Each entry below has to be written out again without any change.

**Raw data**
((

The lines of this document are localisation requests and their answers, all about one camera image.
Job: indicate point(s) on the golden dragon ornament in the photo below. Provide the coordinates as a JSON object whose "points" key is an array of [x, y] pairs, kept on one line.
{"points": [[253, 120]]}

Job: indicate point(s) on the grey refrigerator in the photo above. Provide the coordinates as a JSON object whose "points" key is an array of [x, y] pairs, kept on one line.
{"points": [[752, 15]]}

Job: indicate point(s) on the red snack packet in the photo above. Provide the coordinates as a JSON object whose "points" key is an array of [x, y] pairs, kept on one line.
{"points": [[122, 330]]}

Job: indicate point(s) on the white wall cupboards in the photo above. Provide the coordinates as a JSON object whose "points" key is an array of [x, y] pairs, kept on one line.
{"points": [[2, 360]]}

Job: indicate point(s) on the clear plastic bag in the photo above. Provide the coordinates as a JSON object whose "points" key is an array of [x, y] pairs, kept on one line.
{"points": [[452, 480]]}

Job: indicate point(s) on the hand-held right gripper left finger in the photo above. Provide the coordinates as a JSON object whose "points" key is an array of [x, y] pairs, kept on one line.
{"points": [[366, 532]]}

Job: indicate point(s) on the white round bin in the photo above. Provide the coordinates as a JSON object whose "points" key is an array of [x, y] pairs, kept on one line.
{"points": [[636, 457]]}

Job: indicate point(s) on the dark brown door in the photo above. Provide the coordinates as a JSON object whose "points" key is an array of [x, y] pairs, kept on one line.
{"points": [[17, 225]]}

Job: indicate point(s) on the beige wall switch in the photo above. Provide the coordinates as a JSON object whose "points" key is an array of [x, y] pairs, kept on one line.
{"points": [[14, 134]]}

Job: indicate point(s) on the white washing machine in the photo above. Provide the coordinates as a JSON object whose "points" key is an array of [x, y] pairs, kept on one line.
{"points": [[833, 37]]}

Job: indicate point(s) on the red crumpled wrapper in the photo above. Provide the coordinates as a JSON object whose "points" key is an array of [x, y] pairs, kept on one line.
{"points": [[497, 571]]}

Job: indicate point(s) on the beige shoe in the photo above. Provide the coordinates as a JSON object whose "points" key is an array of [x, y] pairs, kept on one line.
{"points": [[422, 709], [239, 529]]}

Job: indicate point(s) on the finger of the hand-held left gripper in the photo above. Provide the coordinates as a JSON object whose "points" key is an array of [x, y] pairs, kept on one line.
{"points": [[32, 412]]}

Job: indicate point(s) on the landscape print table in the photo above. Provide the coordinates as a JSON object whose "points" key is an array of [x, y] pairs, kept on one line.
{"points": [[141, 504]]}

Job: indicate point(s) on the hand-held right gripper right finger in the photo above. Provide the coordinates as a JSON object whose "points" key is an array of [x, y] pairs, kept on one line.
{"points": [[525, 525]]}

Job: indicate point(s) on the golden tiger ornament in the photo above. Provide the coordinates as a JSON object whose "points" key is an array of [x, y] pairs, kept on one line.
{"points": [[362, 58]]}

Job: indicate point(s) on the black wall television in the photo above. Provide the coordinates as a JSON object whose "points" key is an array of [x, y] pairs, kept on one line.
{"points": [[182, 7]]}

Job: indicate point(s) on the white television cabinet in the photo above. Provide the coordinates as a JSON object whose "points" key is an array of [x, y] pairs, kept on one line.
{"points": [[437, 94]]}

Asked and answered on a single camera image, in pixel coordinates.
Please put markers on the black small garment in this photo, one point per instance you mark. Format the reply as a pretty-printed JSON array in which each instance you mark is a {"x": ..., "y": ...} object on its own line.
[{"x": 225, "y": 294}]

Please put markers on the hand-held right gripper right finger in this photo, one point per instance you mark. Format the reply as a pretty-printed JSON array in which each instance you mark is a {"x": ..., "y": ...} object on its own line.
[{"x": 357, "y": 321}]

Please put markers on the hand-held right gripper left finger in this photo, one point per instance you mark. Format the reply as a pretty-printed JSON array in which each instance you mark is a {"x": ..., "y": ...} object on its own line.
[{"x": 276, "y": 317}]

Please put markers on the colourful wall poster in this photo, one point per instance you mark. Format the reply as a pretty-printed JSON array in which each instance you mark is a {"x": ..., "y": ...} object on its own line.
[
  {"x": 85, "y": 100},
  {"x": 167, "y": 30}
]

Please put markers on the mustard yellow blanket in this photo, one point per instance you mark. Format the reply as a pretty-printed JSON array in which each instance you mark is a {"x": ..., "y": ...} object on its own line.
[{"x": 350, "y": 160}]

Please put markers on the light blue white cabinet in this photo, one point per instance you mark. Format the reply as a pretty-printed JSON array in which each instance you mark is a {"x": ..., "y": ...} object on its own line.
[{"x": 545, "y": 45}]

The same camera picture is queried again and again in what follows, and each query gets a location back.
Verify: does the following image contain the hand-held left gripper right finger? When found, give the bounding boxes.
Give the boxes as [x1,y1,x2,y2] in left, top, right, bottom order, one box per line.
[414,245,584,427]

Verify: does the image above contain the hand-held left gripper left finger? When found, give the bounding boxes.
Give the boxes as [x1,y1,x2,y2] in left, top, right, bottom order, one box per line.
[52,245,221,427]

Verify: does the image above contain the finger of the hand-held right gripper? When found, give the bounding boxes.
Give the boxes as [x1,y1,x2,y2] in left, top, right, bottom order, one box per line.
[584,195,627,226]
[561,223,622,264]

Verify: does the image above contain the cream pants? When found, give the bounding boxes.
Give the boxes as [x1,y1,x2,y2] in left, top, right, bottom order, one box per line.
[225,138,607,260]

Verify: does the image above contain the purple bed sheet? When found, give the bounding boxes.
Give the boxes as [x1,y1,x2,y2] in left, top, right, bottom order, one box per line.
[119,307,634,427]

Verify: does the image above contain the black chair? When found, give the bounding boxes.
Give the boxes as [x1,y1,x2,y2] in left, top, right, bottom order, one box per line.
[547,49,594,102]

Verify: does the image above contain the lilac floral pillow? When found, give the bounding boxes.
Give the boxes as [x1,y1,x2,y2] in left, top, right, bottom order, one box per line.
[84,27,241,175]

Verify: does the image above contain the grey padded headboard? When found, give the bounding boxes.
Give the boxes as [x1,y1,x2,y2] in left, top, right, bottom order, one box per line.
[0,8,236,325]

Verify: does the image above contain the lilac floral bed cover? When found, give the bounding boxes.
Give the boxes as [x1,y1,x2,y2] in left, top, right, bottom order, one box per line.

))

**Task solution**
The lines of this document are localisation requests and their answers, all about one camera image.
Job: indicate point(s) on the golden dragon ornament in the photo below. Provide the coordinates as a JSON object whose "points" key is an array of [x, y] pairs, kept on one line.
{"points": [[253, 120]]}

Job: indicate point(s) on the grey refrigerator in the photo above. Provide the coordinates as a JSON object whose "points" key is an array of [x, y] pairs, kept on one line.
{"points": [[752, 15]]}

Job: indicate point(s) on the red snack packet in the photo above. Provide the coordinates as a JSON object whose "points" key is an array of [x, y] pairs, kept on one line.
{"points": [[122, 330]]}

Job: indicate point(s) on the white wall cupboards in the photo above. Provide the coordinates as a JSON object whose "points" key is an array of [x, y] pairs, kept on one line.
{"points": [[2, 360]]}

Job: indicate point(s) on the clear plastic bag in the photo above. Provide the coordinates as a JSON object whose "points" key is an array of [x, y] pairs, kept on one line.
{"points": [[452, 480]]}

Job: indicate point(s) on the hand-held right gripper left finger in the photo above. Provide the coordinates as a JSON object whose "points" key is an array of [x, y] pairs, kept on one line.
{"points": [[366, 532]]}

Job: indicate point(s) on the white round bin in the photo above. Provide the coordinates as a JSON object whose "points" key is an array of [x, y] pairs, kept on one line.
{"points": [[636, 457]]}

Job: indicate point(s) on the dark brown door in the photo above. Provide the coordinates as a JSON object whose "points" key is an array of [x, y] pairs, kept on one line.
{"points": [[17, 225]]}

Job: indicate point(s) on the beige wall switch in the photo above. Provide the coordinates as a JSON object whose "points" key is an array of [x, y] pairs, kept on one line.
{"points": [[14, 134]]}

Job: indicate point(s) on the white washing machine in the photo above. Provide the coordinates as a JSON object whose "points" key is an array of [x, y] pairs, kept on one line.
{"points": [[833, 37]]}

Job: indicate point(s) on the red crumpled wrapper in the photo above. Provide the coordinates as a JSON object whose "points" key is an array of [x, y] pairs, kept on one line.
{"points": [[497, 571]]}

Job: indicate point(s) on the beige shoe in the photo above. Provide the coordinates as a JSON object whose "points" key is an array of [x, y] pairs, kept on one line.
{"points": [[422, 709], [239, 529]]}

Job: indicate point(s) on the finger of the hand-held left gripper in the photo above. Provide the coordinates as a JSON object whose "points" key is an array of [x, y] pairs, kept on one line.
{"points": [[32, 412]]}

Job: indicate point(s) on the landscape print table in the photo above. Provide the coordinates as a JSON object whose "points" key is an array of [x, y] pairs, kept on one line.
{"points": [[141, 504]]}

Job: indicate point(s) on the hand-held right gripper right finger in the photo above. Provide the coordinates as a JSON object whose "points" key is an array of [x, y] pairs, kept on one line.
{"points": [[525, 525]]}

Job: indicate point(s) on the golden tiger ornament in the photo above. Provide the coordinates as a JSON object whose "points" key is an array of [x, y] pairs, kept on one line.
{"points": [[362, 58]]}

Job: indicate point(s) on the black wall television in the photo above. Provide the coordinates as a JSON object whose "points" key is an array of [x, y] pairs, kept on one line.
{"points": [[182, 7]]}

Job: indicate point(s) on the white television cabinet in the photo above. Provide the coordinates as a JSON object whose "points" key is an array of [x, y] pairs, kept on one line.
{"points": [[437, 94]]}

Asked and answered on a single camera image, in pixel coordinates.
Please put markers on the black small garment in this photo, one point per instance you mark. Format the reply as a pretty-printed JSON array in which each instance you mark is a {"x": ..., "y": ...} object on its own line.
[{"x": 225, "y": 294}]

Please put markers on the hand-held right gripper right finger in this photo, one point per instance you mark. Format the reply as a pretty-printed JSON array in which each instance you mark is a {"x": ..., "y": ...} object on its own line.
[{"x": 357, "y": 321}]

Please put markers on the hand-held right gripper left finger in this photo, one point per instance you mark. Format the reply as a pretty-printed JSON array in which each instance you mark is a {"x": ..., "y": ...} object on its own line.
[{"x": 276, "y": 317}]

Please put markers on the colourful wall poster in this photo, one point per instance you mark. Format the reply as a pretty-printed JSON array in which each instance you mark is a {"x": ..., "y": ...} object on its own line.
[
  {"x": 85, "y": 100},
  {"x": 167, "y": 30}
]

Please put markers on the mustard yellow blanket in this photo, one point per instance you mark. Format the reply as a pretty-printed JSON array in which each instance you mark is a {"x": ..., "y": ...} object on its own line.
[{"x": 350, "y": 160}]

Please put markers on the light blue white cabinet in this photo, one point per instance you mark. Format the reply as a pretty-printed JSON array in which each instance you mark is a {"x": ..., "y": ...} object on its own line.
[{"x": 545, "y": 45}]

The same camera picture is queried again and again in what follows, and each query gets a location back.
Verify: does the following image contain the hand-held left gripper right finger? When found, give the bounding boxes.
Give the boxes as [x1,y1,x2,y2] in left, top, right, bottom order, one box per line.
[414,245,584,427]

Verify: does the image above contain the hand-held left gripper left finger? When found, give the bounding boxes.
Give the boxes as [x1,y1,x2,y2] in left, top, right, bottom order, one box per line.
[52,245,221,427]

Verify: does the image above contain the finger of the hand-held right gripper? When found, give the bounding boxes.
Give the boxes as [x1,y1,x2,y2] in left, top, right, bottom order, one box per line.
[584,195,627,226]
[561,223,622,264]

Verify: does the image above contain the cream pants? When found, give the bounding boxes.
Give the boxes as [x1,y1,x2,y2] in left, top, right, bottom order, one box per line.
[225,138,607,260]

Verify: does the image above contain the purple bed sheet? When found, give the bounding boxes.
Give the boxes as [x1,y1,x2,y2] in left, top, right, bottom order, one box per line.
[119,307,634,427]

Verify: does the image above contain the black chair? When found, give the bounding boxes.
Give the boxes as [x1,y1,x2,y2] in left, top, right, bottom order, one box per line.
[547,49,594,102]

Verify: does the image above contain the lilac floral pillow? When found, give the bounding boxes.
Give the boxes as [x1,y1,x2,y2] in left, top, right, bottom order, one box per line.
[84,27,241,175]

Verify: does the image above contain the grey padded headboard? When found, give the bounding boxes.
Give the boxes as [x1,y1,x2,y2] in left, top, right, bottom order, one box per line.
[0,8,236,325]

Verify: does the image above contain the lilac floral bed cover? When found, give the bounding boxes.
Give the boxes as [x1,y1,x2,y2] in left, top, right, bottom order, one box per line.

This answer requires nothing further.